MLflow
MLflow is an open-source platform for managing the end-to-end machine learning lifecycle. It tackles four key problems: experiment tracking, reproducible runs, model packaging, and model versioning. If you've ever trained a model, gotten great results, and then couldn't remember which hyperparameters you used — MLflow solves that.
Why Experiment Tracking Matters
In a typical ML project, you run dozens or hundreds of experiments. Each experiment has:
- Parameters: Learning rate, batch size, number of layers, etc.
- Metrics: Accuracy, F1 score, loss, etc.
- Artifacts: Trained model files, plots, data snapshots
Without a tracking system, you end up with folders like model_v3_final_really_final/ and no idea which run produced the best results. MLflow brings discipline to this chaos.
MLflow Tracking
MLflow Tracking lets you log parameters, metrics, and artifacts from each training run. Runs are organized into experiments, and you can compare them side-by-side in the MLflow UI.
Basic Experiment Logging
import mlflow
import mlflow.sklearn
from sklearn.ensemble import RandomForestClassifier
from sklearn.model_selection import train_test_split
from sklearn.metrics import accuracy_score, f1_score
from sklearn.datasets import load_iris
# Set the experiment name (creates it if it doesn't exist)
mlflow.set_experiment("iris-classification")
# Load data
iris = load_iris()
X_train, X_test, y_train, y_test = train_test_split(
iris.data, iris.target, test_size=0.2, random_state=42
)
# Start a run — everything logged here is grouped together
with mlflow.start_run(run_name="rf-default"):
# Log parameters
mlflow.log_param("n_estimators", 100)
mlflow.log_param("max_depth", None)
mlflow.log_param("random_state", 42)
# Train the model
model = RandomForestClassifier(n_estimators=100, random_state=42)
model.fit(X_train, y_train)
# Evaluate and log metrics
y_pred = model.predict(X_test)
accuracy = accuracy_score(y_test, y_pred)
f1 = f1_score(y_test, y_pred, average="weighted")

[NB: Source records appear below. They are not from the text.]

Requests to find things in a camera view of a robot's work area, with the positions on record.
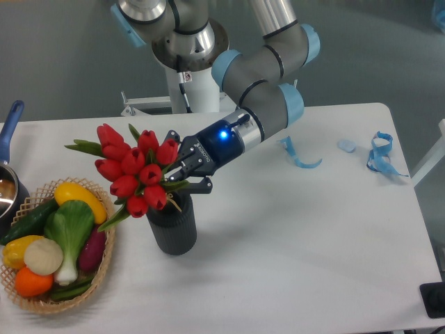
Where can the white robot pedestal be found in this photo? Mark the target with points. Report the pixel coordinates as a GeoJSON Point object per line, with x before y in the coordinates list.
{"type": "Point", "coordinates": [194, 92]}

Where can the green bok choy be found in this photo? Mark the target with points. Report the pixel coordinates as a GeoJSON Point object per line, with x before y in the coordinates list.
{"type": "Point", "coordinates": [69, 226]}

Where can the green bean pods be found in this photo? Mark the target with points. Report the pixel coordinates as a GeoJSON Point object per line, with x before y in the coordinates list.
{"type": "Point", "coordinates": [71, 291]}

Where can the dark green cucumber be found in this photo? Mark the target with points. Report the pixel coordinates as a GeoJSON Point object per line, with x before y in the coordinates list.
{"type": "Point", "coordinates": [31, 224]}

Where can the yellow bell pepper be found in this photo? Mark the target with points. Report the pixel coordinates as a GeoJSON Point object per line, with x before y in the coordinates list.
{"type": "Point", "coordinates": [13, 252]}

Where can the dark grey ribbed vase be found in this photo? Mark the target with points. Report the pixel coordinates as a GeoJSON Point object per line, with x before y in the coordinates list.
{"type": "Point", "coordinates": [174, 230]}

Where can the red tulip bouquet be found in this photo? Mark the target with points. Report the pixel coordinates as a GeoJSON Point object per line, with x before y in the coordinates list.
{"type": "Point", "coordinates": [136, 174]}

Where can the blue ribbon strip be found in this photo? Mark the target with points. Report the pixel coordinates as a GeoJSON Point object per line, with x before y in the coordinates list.
{"type": "Point", "coordinates": [288, 146]}

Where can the cream white garlic bun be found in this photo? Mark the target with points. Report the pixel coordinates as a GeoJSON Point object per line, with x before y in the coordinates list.
{"type": "Point", "coordinates": [43, 257]}

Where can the blue ribbon right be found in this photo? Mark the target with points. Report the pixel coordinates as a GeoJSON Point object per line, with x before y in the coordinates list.
{"type": "Point", "coordinates": [378, 158]}

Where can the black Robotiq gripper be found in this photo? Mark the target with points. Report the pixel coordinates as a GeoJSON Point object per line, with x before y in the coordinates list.
{"type": "Point", "coordinates": [202, 154]}

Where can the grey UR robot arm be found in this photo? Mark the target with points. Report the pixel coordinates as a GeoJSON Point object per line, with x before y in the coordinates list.
{"type": "Point", "coordinates": [200, 68]}

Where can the black device at edge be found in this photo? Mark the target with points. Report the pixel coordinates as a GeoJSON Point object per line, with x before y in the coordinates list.
{"type": "Point", "coordinates": [433, 299]}

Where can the white frame at right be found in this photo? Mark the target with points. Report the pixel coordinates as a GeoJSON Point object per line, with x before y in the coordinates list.
{"type": "Point", "coordinates": [430, 160]}

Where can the woven wicker basket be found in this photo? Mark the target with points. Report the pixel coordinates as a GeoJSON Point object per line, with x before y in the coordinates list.
{"type": "Point", "coordinates": [44, 304]}

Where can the purple sweet potato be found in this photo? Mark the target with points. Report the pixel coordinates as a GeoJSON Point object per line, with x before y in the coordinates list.
{"type": "Point", "coordinates": [92, 253]}

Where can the orange fruit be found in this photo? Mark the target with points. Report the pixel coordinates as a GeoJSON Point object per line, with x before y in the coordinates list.
{"type": "Point", "coordinates": [30, 284]}

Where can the blue handled saucepan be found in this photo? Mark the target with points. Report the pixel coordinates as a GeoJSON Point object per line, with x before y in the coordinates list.
{"type": "Point", "coordinates": [13, 192]}

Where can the yellow squash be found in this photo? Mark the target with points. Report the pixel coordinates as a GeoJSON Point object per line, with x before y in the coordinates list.
{"type": "Point", "coordinates": [72, 191]}

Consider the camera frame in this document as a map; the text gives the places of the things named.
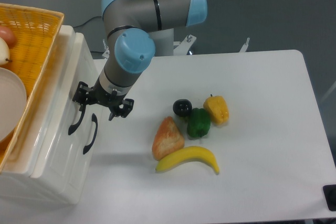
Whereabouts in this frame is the white plastic drawer cabinet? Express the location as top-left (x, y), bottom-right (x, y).
top-left (1, 25), bottom-right (103, 204)

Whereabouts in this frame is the black drawer handle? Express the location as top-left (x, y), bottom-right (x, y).
top-left (68, 104), bottom-right (86, 135)
top-left (82, 113), bottom-right (98, 155)

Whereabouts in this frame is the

mlflow.log_metric("accuracy", accuracy)
mlflow.log_metric("f1_score", f1)
# Log the model as an artifact
mlflow.sklearn.log_model(model, "model")
# Log a custom artifact (e.g., a plot)
import matplotlib.pyplot as plt
from sklearn.metrics import ConfusionMatrixDisplay
fig, ax = plt.subplots(figsize=(6, 6))
ConfusionMatrixDisplay.from_estimator(model, X_test, y_test, ax=ax)
plt.title("Confusion Matrix")
plt.savefig("confusion_matrix.png")
mlflow.log_artifact("confusion_matrix.png")
print(f"Run ID: {mlflow.active_run().info.run_id}")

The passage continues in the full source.